(The Center Square) – Pennsylvania lawmakers traditionally spend weeks off in their districts, but this time the “work” of constituent relations appears to be contentious even in the tightly divided House.
In one corner, Republicans are protesting loudly and often that House Speaker Mark Rozzi, D-Temple, and the rest of his party will not be showing up for work. After all, they argue, it was his decision to adjourn the session until the last day of February, meaning almost two months without any legislative action – or even operational regulations.
“From education reform to the proposed constitutional amendments, we must act quickly to enact measures that people have been desperately asking for us to cross the finish line,” said Josh Kail, R-Beaver, House Republican Policy Committee chairman, am Monday. “It’s time for Democrats to join the House Republican caucus to get back to work.”
On the other hand, House Democrats are seeing a likely one-seat majority for the first time in a decade, and with it the power to advance legislative priorities long ignored by their Republican counterparts — issues their party believes residents should care about are most important.
Nicole Reigelman, spokeswoman for the House Democrats, said Center Square members are “busy” engaging with constituents and advocacy groups in their districts. Many others have attended public hearings that are “important to the people and communities our caucus represents.”
“Claims that members of the House are not working are false,” she said. “Magnanimity and pointless claims of being ‘incapacitated’ because the legislature is not in session are counterproductive and disingenuous.”
Between the two factions stand dozens of Policy Committee meetingsRozzi is running audio tour and bubbling resentment among residents who are fed up partisan deadlock.
Some, like members of the Derry Township Advocates for Transparency and Freedom, blame Rep. Tom Mehaffie, R-Hershey for sinking his party’s last-ditch effort force a session recall against Rozzi’s wishes.

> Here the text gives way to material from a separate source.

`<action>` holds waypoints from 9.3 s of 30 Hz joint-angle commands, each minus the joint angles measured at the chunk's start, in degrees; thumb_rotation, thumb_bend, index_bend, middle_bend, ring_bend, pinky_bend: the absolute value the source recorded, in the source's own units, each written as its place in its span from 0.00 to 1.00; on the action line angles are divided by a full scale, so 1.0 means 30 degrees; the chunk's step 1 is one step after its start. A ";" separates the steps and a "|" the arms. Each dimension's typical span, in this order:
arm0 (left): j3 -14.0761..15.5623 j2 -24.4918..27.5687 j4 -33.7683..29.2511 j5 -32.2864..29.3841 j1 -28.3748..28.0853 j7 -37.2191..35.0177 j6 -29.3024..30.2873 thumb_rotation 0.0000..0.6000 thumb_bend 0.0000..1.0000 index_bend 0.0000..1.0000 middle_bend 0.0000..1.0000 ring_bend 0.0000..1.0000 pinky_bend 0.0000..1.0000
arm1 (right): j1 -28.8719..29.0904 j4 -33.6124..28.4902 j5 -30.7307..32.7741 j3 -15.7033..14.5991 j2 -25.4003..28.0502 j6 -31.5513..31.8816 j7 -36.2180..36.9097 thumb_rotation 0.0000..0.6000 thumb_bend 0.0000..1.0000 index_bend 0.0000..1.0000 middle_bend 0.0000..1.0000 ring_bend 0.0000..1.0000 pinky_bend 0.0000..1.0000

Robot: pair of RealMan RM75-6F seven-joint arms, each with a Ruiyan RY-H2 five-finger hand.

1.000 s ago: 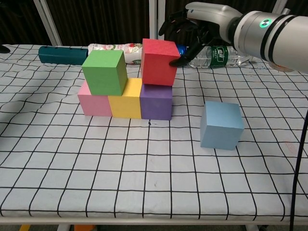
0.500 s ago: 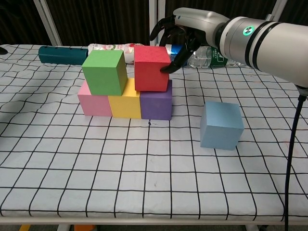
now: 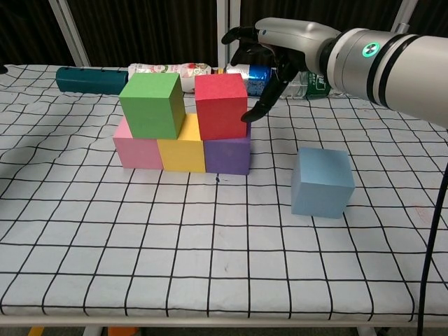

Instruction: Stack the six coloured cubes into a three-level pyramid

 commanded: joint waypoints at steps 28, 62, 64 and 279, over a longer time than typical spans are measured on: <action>-0.0152 0.0134 -0.0164 -0.0389 0.0258 -0.0018 -0.0230 1.00 0.11 0.13 0.14 0.06 0.06 | 0.0596 0.4379 -0.6623 -0.0427 0.0349 -0.4192 0.6313 1.00 0.00 0.19 0.27 0.00 0.00; -0.0267 0.0314 -0.0091 0.0124 0.0539 -0.0743 -0.0128 1.00 0.11 0.13 0.13 0.06 0.06 | 0.0541 0.3361 -0.3511 0.0377 -0.1820 -0.0764 0.1846 1.00 0.05 0.29 0.39 0.04 0.00; -0.0259 0.0308 -0.0082 0.0179 0.0563 -0.0795 -0.0103 1.00 0.11 0.13 0.13 0.06 0.06 | 0.0633 0.3264 -0.3283 0.0417 -0.1939 -0.0723 0.1610 1.00 0.05 0.29 0.39 0.04 0.00; 0.0139 -0.1307 0.1339 -0.0351 0.1661 0.1050 0.1354 1.00 0.10 0.13 0.13 0.06 0.06 | 0.2636 0.1047 -0.2091 0.1851 0.0743 -0.2494 0.4405 1.00 0.21 0.30 0.37 0.07 0.00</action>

A lawmaker source recently told The Center Square that the sole holdout also opposed the Republicans’ choice of House Speaker — the highest-ranking position in the House — in favor of Rozzi.
Mehaffie responded to criticism last week that he would “always prefer cooperation to chaos” in his role as state representative. It wasn’t enough to deter attorneys’ protest Wednesday outside his Hershey office.
Paul Muschick, columnist for The Morning Call, attacked Rozzi directly on January 26 Article where he noted that taxpayers will spend $3.4 million through Feb. 27 to pay House lawmakers’ salaries for taking “sinister squats.”
“Rozzi has put the House of Representatives on hold so he can travel across the state and host a ridiculous ‘listening tour’ to gather feedback from the public on what rules the House of Representatives should operate under,” he said. “And he created one cross-party representative body negotiate terms. It’s all just a smokescreen.”
Bill White, another The Morning Call columnist, said it was Republicans who should be ashamed. in a (n Article published Jan. 21, he pointed to the dispute underlying the chamber’s deadlock over operating rules: three constitutional amendments the party knows two will never make it to the ballot once Democrats control the House.
Chief among the proposed changes is a two-year window, giving adult survivors of childhood sexual abuse two years to sue their abusers in civil courts. Rozzi has refused to move the House forward until it votes on the proposal.
But in the Senate, the Republican majority passed a resolution bunch the amendment with two others that would enact voter ID and regulatory reform.
They argued that voters deserve the final say on these issues, too, and called on Democrats to “fear” the results.
White described the decision as “the latest demonstration of her allegiance to twisted priorities.”
“Survivors of child sexual abuse in Pennsylvania have been disappointed so many times that another setback shouldn’t come as a surprise,” he said. “But that doesn’t make it any less despicable.”